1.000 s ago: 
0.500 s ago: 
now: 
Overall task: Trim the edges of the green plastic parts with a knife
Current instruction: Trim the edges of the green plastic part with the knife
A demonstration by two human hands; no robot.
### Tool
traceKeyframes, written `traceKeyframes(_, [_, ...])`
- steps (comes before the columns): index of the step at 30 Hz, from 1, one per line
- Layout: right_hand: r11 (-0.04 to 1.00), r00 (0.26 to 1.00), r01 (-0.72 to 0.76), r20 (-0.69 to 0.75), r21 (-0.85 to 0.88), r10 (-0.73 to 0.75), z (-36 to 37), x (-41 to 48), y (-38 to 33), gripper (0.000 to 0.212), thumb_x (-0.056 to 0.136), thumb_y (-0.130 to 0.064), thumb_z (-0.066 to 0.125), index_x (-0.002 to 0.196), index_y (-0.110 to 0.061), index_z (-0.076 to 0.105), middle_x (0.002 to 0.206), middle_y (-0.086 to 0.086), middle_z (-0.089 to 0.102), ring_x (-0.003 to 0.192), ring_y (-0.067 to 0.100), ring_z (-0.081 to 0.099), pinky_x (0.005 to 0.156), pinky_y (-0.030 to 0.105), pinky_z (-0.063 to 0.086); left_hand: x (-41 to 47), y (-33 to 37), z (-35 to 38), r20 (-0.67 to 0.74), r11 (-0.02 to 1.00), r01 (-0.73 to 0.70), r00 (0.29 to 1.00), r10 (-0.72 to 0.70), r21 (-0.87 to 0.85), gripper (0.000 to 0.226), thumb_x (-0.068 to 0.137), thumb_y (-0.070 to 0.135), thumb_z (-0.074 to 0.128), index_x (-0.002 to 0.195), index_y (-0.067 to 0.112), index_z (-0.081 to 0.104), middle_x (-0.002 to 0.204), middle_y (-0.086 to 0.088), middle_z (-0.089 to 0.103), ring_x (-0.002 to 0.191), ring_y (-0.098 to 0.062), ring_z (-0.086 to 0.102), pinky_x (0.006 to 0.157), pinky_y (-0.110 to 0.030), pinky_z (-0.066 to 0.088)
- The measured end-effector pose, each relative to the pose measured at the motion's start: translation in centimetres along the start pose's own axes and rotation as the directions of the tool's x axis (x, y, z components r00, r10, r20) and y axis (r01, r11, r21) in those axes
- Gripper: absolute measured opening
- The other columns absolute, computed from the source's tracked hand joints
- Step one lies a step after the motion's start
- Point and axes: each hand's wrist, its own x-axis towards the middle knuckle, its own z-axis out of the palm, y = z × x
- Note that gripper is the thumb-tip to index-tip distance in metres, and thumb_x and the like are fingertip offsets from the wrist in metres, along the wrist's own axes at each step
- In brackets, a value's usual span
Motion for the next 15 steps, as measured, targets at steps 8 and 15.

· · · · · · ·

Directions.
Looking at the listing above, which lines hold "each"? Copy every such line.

Answer.
- The measured end-effector pose, each relative to the pose measured at the motion's start: translation in centimetres along the start pose's own axes and rotation as the directions of the tool's x axis (x, y, z components r00, r10, r20) and y axis (r01, r11, r21) in those axes
- Point and axes: each hand's wrist, its own x-axis towards the middle knuckle, its own z-axis out of the palm, y = z × x
- Note that gripper is the thumb-tip to index-tip distance in metres, and thumb_x and the like are fingertip offsets from the wrist in metres, along the wrist's own axes at each step

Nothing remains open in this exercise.